Andy se puso lentamente unos pantalones y una camisa sin mangas, y luego colocó una cacerola llena de agua en la repisa de la ventana para que se calentara al sol. Cogió las dos latas de plástico de diez litros, y cuando se disponía a salir Sol levantó los ojos del televisor, mirando por encima de sus anticuadas gafas.

—Cuando traigas el agua te prepararé un trago… ¿O crees que es demasiado temprano?

—Tal como me siento hoy, no.

El rellano quedó completamente a oscuras después de que la puerta se hubo cerrado tras él, y Andy avanzó cuidadosamente a lo largo de la pared hasta la escalera, maldiciendo y casi cayendo al tropezar con un montón de basura que alguien había tirado allí. Dos tramos más abajo la pared había sido agujereada para practicar en ella una especie de ventanuco por el cual penetraba la claridad suficiente como para alumbrar el camino en los otros dos tramos hasta la calle. Al salir del húmedo zaguán, el calor de la Calle Veinticinco le golpeó como una oleada de moho, un miasma sofocante compuesto de putrefacción, suciedad y humanidad sin lavar. Tuvo que abrirse paso a través de las mujeres que llenaban las gradas del edificio, andando cuidadosamente para no pisar a los niños que estaban jugando debajo. La acera quedaba todavía en la sombra, pero estaba tan atestada de gente que Andy avanzó por la calzada, lejos del bordillo para evitar los escombros y la basura acumulados allí. Los días de calor habían ablandado el asfalto hasta el punto de que cedía al pisarlo, y luego se pegaba a las suelas de los zapatos.

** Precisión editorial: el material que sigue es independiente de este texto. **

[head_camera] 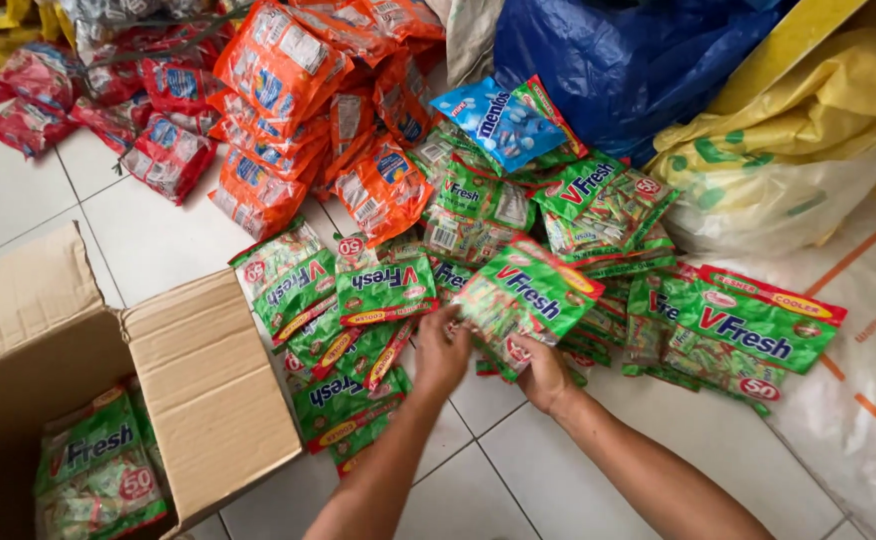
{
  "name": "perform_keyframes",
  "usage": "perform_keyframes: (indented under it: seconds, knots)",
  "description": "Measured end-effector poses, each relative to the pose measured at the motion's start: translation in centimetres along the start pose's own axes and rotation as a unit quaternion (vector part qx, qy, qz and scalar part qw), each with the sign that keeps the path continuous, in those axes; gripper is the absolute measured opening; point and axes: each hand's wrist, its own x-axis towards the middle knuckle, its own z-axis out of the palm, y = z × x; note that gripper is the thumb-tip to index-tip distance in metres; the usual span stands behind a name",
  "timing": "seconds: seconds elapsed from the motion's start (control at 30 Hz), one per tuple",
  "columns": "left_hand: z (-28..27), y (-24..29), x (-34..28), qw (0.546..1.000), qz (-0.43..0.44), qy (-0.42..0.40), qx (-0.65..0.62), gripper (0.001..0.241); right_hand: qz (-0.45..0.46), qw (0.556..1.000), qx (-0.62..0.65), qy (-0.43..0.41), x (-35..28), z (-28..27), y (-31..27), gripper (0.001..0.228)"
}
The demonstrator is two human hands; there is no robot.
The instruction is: Packing individual packets of candy from the floor into a cardboard box.
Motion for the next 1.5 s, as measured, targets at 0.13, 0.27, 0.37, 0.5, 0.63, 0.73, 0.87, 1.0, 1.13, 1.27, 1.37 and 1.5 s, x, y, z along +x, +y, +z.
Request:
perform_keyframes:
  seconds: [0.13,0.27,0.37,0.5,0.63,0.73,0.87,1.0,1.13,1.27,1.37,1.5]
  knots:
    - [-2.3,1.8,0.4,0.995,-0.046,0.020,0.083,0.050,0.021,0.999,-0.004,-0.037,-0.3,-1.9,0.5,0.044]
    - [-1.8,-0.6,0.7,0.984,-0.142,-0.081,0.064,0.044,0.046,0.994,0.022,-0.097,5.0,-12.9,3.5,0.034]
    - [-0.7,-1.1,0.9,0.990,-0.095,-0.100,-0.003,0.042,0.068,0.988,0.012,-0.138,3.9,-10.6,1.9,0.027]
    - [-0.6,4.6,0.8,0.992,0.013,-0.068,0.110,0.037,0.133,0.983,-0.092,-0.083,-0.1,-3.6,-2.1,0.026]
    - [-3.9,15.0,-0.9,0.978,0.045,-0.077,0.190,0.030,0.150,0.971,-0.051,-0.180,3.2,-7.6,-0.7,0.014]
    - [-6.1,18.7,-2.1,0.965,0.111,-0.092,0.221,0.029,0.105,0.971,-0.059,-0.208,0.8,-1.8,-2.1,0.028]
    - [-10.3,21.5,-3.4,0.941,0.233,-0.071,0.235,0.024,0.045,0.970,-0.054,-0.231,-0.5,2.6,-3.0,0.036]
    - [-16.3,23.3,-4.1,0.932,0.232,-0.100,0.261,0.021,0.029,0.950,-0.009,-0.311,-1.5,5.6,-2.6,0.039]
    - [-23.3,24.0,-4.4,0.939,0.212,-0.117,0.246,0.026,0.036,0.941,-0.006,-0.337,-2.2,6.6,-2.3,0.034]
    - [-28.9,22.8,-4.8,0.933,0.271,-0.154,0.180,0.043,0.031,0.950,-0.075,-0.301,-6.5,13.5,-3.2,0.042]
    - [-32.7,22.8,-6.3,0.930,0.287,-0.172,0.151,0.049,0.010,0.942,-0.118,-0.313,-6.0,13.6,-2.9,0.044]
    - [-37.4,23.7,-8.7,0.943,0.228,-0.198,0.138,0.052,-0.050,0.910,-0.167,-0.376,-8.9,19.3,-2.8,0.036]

Había la habitual cola que conducía al columnario punto de agua rojo en la esquina de la Séptima Avenida, pero empezó a deshacerse en medio de un furioso griterío y de puños agitándose en el preciso instante en que Andy llegaba allí. La multitud se dispersó, sin dejar de murmurar, y Andy vio que el patrullero de servicio estaba cerrando la puerta de acero del punto de agua.